## TASK TO CARRY OUT
Using the entries that follow, collect the lines where the word "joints" appears.

..........

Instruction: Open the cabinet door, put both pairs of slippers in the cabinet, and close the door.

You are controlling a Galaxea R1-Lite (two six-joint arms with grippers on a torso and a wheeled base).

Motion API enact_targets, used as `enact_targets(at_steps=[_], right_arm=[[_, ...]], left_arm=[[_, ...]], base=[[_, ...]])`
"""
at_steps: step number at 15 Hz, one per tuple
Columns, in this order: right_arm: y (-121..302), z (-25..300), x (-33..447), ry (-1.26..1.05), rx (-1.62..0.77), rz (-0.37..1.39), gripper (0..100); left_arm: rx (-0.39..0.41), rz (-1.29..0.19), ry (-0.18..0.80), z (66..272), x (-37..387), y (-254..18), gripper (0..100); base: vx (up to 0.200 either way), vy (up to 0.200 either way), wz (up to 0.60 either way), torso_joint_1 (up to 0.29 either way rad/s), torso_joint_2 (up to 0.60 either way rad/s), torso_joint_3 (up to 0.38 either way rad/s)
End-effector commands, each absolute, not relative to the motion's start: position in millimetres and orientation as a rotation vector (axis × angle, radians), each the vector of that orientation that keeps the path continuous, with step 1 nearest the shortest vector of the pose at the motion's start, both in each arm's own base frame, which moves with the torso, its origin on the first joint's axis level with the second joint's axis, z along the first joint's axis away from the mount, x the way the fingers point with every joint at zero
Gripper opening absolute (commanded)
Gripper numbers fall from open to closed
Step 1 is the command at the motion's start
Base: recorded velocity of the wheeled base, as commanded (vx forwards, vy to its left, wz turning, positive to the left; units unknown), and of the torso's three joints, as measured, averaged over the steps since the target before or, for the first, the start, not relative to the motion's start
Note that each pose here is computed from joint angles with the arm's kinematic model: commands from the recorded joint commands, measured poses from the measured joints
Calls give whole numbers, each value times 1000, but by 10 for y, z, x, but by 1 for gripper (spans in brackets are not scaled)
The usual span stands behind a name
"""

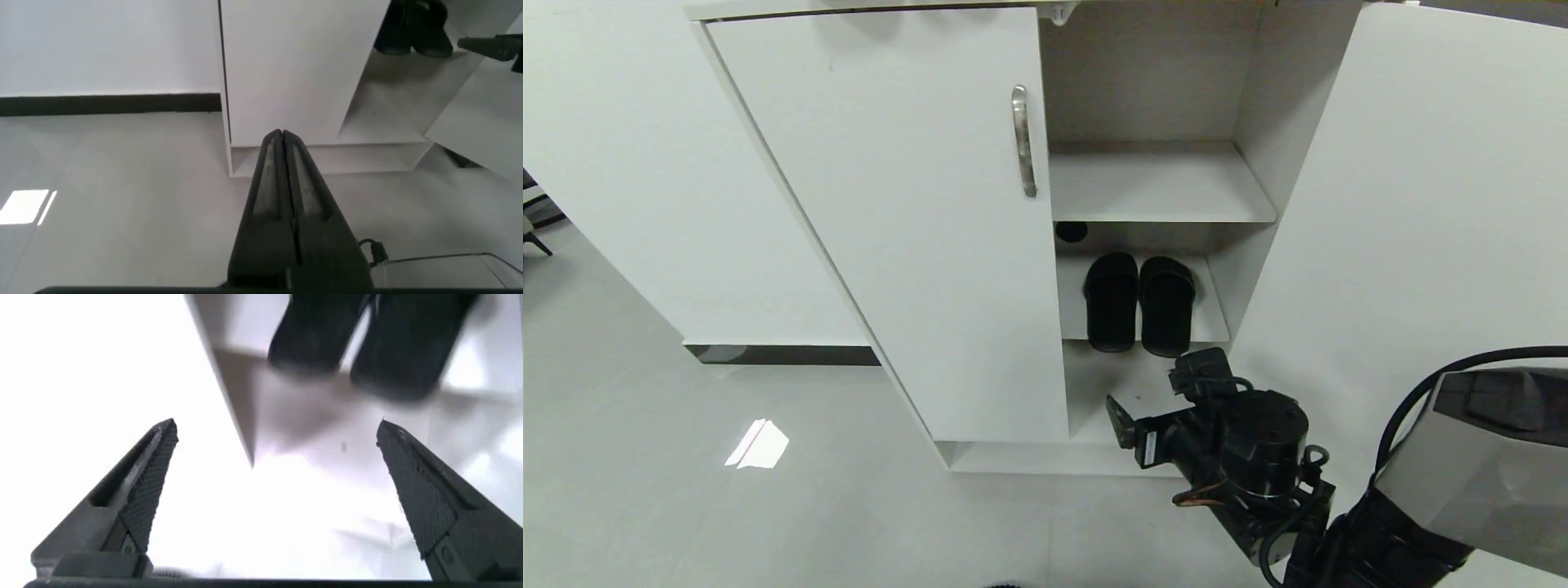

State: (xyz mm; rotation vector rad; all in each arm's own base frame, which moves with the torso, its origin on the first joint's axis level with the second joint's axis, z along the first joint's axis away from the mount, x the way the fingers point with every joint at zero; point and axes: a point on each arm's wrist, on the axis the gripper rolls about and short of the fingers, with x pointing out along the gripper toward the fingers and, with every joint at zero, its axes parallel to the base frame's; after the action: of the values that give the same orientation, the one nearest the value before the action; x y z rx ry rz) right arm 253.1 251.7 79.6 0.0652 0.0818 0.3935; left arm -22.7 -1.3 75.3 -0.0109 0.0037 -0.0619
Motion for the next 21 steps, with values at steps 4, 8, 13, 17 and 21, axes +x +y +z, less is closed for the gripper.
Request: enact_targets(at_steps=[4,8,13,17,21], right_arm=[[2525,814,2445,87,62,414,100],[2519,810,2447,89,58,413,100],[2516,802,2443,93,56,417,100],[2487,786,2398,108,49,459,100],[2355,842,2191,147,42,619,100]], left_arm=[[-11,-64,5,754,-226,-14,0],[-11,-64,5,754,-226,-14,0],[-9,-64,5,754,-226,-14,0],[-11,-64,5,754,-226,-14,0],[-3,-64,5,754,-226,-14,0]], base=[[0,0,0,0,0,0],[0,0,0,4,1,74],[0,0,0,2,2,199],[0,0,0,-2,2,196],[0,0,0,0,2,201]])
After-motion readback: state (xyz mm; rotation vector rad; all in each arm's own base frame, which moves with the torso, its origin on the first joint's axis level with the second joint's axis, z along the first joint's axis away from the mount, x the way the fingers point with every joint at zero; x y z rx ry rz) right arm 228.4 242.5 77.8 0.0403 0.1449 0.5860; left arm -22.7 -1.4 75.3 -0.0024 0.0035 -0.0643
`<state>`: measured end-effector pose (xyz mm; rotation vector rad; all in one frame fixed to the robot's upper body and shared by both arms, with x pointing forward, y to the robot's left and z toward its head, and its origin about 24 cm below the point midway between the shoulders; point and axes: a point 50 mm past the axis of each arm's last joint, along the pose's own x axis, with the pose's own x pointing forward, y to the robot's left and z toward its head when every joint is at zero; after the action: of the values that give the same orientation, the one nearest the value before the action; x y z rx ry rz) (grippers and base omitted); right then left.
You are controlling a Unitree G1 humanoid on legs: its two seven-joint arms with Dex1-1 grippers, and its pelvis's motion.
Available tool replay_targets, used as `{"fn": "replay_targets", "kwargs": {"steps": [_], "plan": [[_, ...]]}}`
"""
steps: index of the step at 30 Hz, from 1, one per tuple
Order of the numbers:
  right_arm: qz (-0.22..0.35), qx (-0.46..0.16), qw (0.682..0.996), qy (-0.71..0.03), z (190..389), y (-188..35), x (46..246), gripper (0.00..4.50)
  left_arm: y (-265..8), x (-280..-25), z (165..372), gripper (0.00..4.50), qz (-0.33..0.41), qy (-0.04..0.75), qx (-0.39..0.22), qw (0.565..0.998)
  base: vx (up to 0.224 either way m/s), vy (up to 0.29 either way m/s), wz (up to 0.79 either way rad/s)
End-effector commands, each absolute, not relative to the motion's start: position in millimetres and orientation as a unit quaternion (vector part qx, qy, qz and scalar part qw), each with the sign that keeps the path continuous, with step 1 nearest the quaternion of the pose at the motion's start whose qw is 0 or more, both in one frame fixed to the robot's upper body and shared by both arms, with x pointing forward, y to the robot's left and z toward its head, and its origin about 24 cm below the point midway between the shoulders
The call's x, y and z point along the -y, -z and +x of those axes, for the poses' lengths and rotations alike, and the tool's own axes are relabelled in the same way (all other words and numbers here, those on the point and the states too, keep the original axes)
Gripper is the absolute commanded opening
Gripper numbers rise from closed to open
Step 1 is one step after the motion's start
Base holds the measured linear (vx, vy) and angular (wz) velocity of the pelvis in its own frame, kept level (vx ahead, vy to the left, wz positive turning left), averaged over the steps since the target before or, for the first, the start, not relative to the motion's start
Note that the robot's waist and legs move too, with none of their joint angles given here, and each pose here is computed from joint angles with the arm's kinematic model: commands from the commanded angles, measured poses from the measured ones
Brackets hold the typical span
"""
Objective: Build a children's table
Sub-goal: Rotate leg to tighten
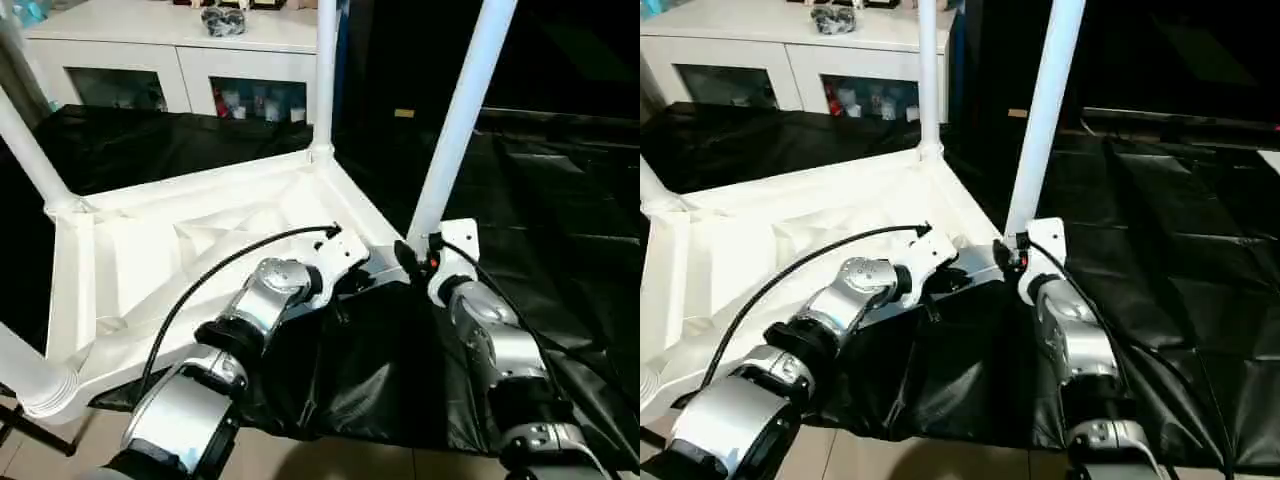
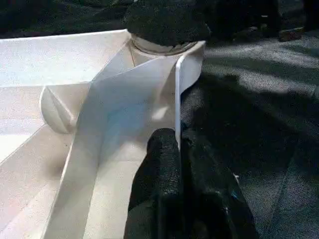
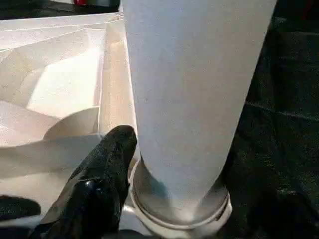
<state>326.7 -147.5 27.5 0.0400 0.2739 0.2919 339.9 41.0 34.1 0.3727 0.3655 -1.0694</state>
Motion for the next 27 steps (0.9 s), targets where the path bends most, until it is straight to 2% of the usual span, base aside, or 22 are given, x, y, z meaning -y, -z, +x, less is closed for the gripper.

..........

## WRITTEN ANSWER
Base: recorded velocity of the wheeled base, as commanded (vx forwards, vy to its left, wz turning, positive to the left; units unknown), and of the torso's three joints, as measured, averaged over the steps since the target before or, for the first, the start, not relative to the motion's start
Note that each pose here is computed from joint angles with the arm's kinematic model: commands from the recorded joint commands, measured poses from the measured joints

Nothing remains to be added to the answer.